CHESAPEAKE, Va. (WAVY) — A Chesapeake obstetrician-gynecologist accused of performing unnecessary surgeries on patients as part of a health care fraud scheme is facing new criminal charges, according to a federal indictment filed against him last Friday.
On Wednesday, Perwaiz not guilty to the charges. Perwaiz had previously pleaded not guilty to the charges against him, but hadn’t had the opportunity to do with the new allegations listed in Friday’s federal indictment. His trial was scheduled for June, but was pushed back because of coronavirus.
The indictment was filed against Dr. Javaid Perwaiz in the U.S. District Court for the Eastern District of Virginia. Perwaiz was arrested in November 2019, and since that time has had three indictments filed against him. Each time new charges have been added — and now he is accused of more than 60 crimes.
This indictment adds 52 additional charges to the 11 he faced when the second indictment was filed in December 2019.
The new indictment charges Perwaiz with the following crimes:
- 1 count of healthcare fraud — criminal forfeiture
- 25 counts of health care fraud
- 33 counts of making false statements related to health care matters
- 3 counts of aggravated identity theft
Prosecutors believe that Perwaiz committed these crimes over the course of about 10 years. They believe Perwaiz made money by submitting false insurance claims for procedures that weren’t medically necessary, and that he justified the procedures by falsifying patient statements and diagnoses. Prosecutors also accuse Perwaiz of altering sterilization consent forms, and in some cases, allegedly filing insurance claims for procedures that weren’t done at all, according to court documents.

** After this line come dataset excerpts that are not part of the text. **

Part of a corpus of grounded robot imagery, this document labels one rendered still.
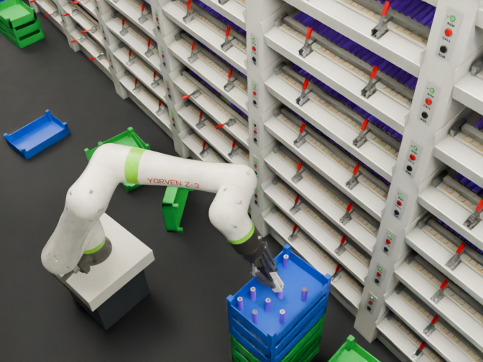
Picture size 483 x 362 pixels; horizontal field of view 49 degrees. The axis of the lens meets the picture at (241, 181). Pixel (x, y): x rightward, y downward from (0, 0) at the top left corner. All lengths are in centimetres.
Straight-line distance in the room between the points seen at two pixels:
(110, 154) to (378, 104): 82
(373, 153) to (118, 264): 108
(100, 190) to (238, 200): 42
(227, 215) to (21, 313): 136
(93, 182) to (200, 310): 97
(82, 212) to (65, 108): 195
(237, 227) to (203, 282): 99
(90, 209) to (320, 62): 82
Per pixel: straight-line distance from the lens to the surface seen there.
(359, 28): 150
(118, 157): 169
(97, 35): 347
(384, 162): 166
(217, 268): 251
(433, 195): 160
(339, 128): 175
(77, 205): 162
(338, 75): 165
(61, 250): 188
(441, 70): 136
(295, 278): 190
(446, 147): 147
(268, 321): 181
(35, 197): 302
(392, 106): 155
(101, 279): 215
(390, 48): 144
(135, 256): 217
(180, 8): 239
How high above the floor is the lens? 208
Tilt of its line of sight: 47 degrees down
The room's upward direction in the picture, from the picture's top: 2 degrees counter-clockwise
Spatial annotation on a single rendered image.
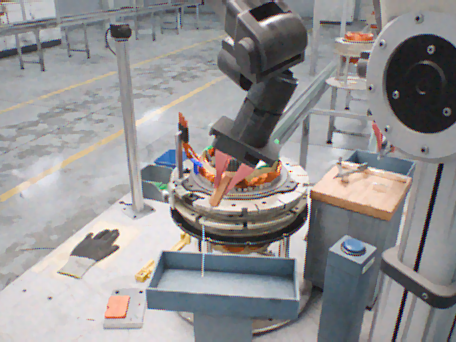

Prosecutors believe one way Perwaiz made money was by routinely scheduling patients for early labor inductions, court documents state.
Perwaiz allegedly scheduled patients for early labor inductions to make sure that their babies were delivered on days that he was already in the hospital so he could file insurance claims for the deliveries. Perwaiz allegedly changed the “estimated delivery dates” on some of his patients’ medical records and induced them before their 39th week of pregnancy, which is against the medical standard of care, according to court documents.
Perwaiz billed Medicaid and Tricare for 84 deliveries in 2019. Prosecutors believe that at least 33 percent of those births were early induced labors.
Perwaiz also “aggressively encouraged” women to consent to procedures by telling them they had cancer or would develop cancer if they didn’t have surgery. He justified the procedures and surgeries to insurance companies by falsifying patients’ medical records to include statements they didn’t make and symptoms they didn’t have. These surgeries were sometimes irreversible, like hysterectomies, court documents state.
Perwaiz also allegedly billed insurance companies for diagnostic procedures he didn’t actually do, like hysteroscopies and colposcopies. Although these procedures weren’t actually done, Perwaiz used his alleged findings to justify other medical procedures and surgeries, court documents state.
Prosecutors believe that Perwaiz billed for more than $2.3 million in gynecological procedures and surgeries based, at least in part, on the findings of diagnostic procedures that were never done, according to court documents.
These surgeries and procedures included hysterectomies, dilation and currettages, and lysis of adhesions, court documents state.
Perwaiz is also accused of pressuring his patients to go through with permanent sterilization procedures, often by lying to them and saying that the procedures were easily reversible. Sometimes he circumvented Medicaid’s 30-day sterilization consent requirement by backdating consent forms so they appeared to have been signed earlier than they were, court documents state.
Have a tip? Email Adrienne Mayfield (adrienne.mayfield@wavy.com) or Jason Marks (jason.marks@wavy.com).
Clarification: The original version of this story incorrectly stated the number of counts of aggravated identity theft that Perwaiz was charged with. This number was based on court records. A spokesperson for the U.S. Department of Justice clarified, saying that a grand jury only issued three counts of aggravated identity theft against Perwaiz.